╭─ Data extract

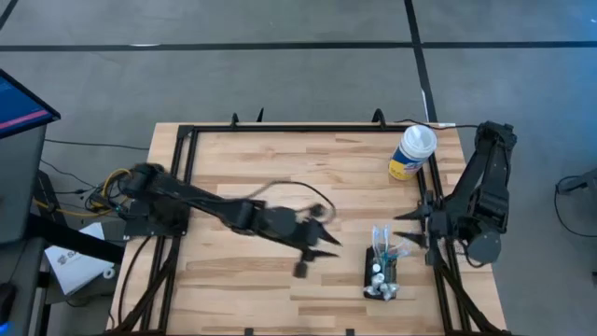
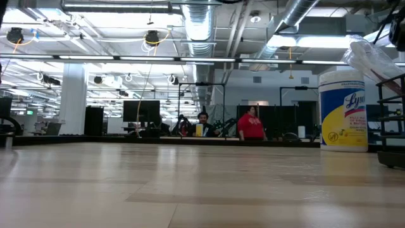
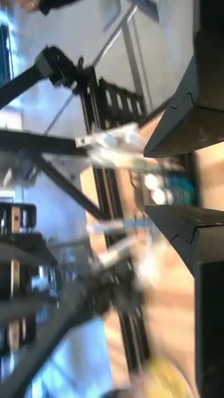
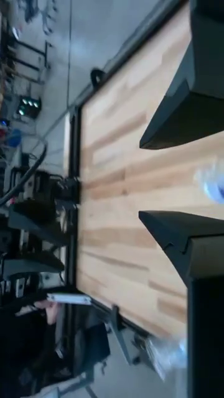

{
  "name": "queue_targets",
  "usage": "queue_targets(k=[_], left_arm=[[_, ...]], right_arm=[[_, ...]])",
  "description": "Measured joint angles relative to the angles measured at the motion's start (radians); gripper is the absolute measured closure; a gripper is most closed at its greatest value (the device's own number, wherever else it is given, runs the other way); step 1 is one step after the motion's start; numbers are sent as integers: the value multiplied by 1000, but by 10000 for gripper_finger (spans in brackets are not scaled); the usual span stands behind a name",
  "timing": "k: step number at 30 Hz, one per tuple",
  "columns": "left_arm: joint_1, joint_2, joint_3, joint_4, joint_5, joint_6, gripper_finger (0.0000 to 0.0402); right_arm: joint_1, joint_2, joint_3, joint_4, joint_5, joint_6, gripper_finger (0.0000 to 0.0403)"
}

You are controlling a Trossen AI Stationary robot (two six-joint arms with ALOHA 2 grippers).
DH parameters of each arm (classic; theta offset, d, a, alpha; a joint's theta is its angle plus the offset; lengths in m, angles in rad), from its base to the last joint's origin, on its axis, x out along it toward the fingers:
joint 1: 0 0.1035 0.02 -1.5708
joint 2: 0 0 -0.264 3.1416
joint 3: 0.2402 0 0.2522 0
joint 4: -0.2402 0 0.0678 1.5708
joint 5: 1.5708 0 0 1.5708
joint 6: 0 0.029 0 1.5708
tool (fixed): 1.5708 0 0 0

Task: Pick & Place toothbrushing station
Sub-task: Return to Home Position

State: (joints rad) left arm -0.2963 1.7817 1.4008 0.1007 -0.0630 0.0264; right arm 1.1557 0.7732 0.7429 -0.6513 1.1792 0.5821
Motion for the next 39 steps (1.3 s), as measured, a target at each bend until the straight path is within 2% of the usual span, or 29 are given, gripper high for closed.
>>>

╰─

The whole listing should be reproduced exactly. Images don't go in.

{
  "name": "queue_targets",
  "usage": "queue_targets(k=[_], left_arm=[[_, ...]], right_arm=[[_, ...]])",
  "description": "Measured joint angles relative to the angles measured at the motion's start (radians); gripper is the absolute measured closure; a gripper is most closed at its greatest value (the device's own number, wherever else it is given, runs the other way); step 1 is one step after the motion's start; numbers are sent as integers: the value multiplied by 1000, but by 10000 for gripper_finger (spans in brackets are not scaled); the usual span stands behind a name",
  "timing": "k: step number at 30 Hz, one per tuple",
  "columns": "left_arm: joint_1, joint_2, joint_3, joint_4, joint_5, joint_6, gripper_finger (0.0000 to 0.0402); right_arm: joint_1, joint_2, joint_3, joint_4, joint_5, joint_6, gripper_finger (0.0000 to 0.0403)"
}

You are controlling a Trossen AI Stationary robot (two six-joint arms with ALOHA 2 grippers).
DH parameters of each arm (classic; theta offset, d, a, alpha; a joint's theta is its angle plus the offset; lengths in m, angles in rad), from its base to the last joint's origin, on its axis, x out along it toward the fingers:
joint 1: 0 0.1035 0.02 -1.5708
joint 2: 0 0 -0.264 3.1416
joint 3: 0.2402 0 0.2522 0
joint 4: -0.2402 0 0.0678 1.5708
joint 5: 1.5708 0 0 1.5708
joint 6: 0 0.029 0 1.5708
tool (fixed): 1.5708 0 0 0

Task: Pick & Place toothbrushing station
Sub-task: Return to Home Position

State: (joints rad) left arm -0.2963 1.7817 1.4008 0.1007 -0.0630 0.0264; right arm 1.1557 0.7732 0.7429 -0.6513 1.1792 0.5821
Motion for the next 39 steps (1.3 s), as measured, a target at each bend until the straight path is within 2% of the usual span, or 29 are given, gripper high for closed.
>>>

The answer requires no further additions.